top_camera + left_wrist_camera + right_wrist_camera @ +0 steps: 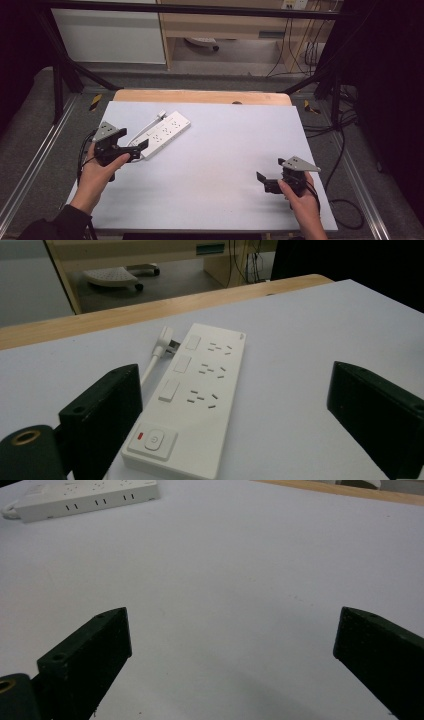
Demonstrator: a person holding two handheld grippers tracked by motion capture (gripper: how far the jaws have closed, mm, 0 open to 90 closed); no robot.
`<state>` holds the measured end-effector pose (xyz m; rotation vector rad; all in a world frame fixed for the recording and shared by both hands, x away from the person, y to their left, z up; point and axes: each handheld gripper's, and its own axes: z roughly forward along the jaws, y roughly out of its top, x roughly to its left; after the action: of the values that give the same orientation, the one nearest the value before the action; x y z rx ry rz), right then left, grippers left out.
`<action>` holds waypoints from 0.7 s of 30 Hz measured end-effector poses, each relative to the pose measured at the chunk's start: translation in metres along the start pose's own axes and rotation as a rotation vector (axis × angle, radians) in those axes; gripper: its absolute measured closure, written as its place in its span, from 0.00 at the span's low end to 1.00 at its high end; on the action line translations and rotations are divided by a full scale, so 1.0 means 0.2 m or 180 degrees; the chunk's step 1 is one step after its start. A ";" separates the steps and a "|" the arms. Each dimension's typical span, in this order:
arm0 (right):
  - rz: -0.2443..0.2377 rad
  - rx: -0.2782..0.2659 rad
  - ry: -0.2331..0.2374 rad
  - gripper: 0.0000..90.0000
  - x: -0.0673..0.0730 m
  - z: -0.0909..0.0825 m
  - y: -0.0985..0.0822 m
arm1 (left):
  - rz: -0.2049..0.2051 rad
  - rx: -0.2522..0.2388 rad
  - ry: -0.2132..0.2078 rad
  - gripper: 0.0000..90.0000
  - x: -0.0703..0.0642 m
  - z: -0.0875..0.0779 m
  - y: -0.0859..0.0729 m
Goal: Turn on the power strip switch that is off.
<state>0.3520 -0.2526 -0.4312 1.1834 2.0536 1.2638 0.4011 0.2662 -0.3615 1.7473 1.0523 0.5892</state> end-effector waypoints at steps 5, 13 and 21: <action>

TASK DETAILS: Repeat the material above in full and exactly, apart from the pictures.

TASK SOLUTION:
top_camera + left_wrist_camera + right_wrist_camera @ +0 steps: 
Demonstrator: a person holding two handheld grippers tracked by motion capture (gripper: how far the jaws have closed, mm, 0 open to 90 closed); no robot.
`<state>` holds the measured end-effector pose (xyz m; rotation vector rad; all in a world frame fixed for the recording and shared by both hands, x away from the person, y to their left, z up; point and axes: each handheld gripper's, and its own axes: z roughly forward along the jaws, y roughly out of its top, x roughly to its left; after the action: of the values that give the same orientation, the one nearest the value before the action; x y z rx ry rz), right then left, grippers left out.
`<action>` holds waypoints from 0.7 s of 30 Hz measured end-effector poses, each relative to the pose measured at the chunk's start: translation in metres along the start pose's own axes and rotation as a rotation vector (axis × angle, radians) in those axes; gripper: its absolute measured closure, written as its place in its span, from 0.00 at the span's low end to 1.00 at its high end; on the action line translations and rotations are divided by a full scale, so 1.0 means 0.2 m or 180 degrees; the chunk's step 1 is one step after its start. A ";" separates the steps and a "|" the arms. Each dimension's typical span, in this order:
arm0 (right):
  - rz: -0.2443..0.2377 rad
  - rx: -0.2782..0.2659 rad
  - ry: -0.2331..0.2374 rad
  - gripper: 0.0000..90.0000
  - x: -0.0673..0.0730 m
  - z: -0.0909..0.0825 m
  - y: -0.0985..0.0822 m
arm1 (left):
  - rz: -0.2049..0.2051 rad
  - rx: -0.2522..0.2388 rad
  - ry: -0.2132..0.2078 rad
  - gripper: 0.0000..90.0000
  - x: -0.0703..0.0642 m
  - z: -0.0875..0.0779 m
  - y: -0.0859..0.0729 m
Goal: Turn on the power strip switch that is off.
<state>0.3520 -0.2526 -0.4312 1.1834 2.0536 1.2638 0.4011 0.2662 -0.3615 1.7473 1.0523 0.5892</state> end-effector waypoints at steps 5, 13 and 21: <action>

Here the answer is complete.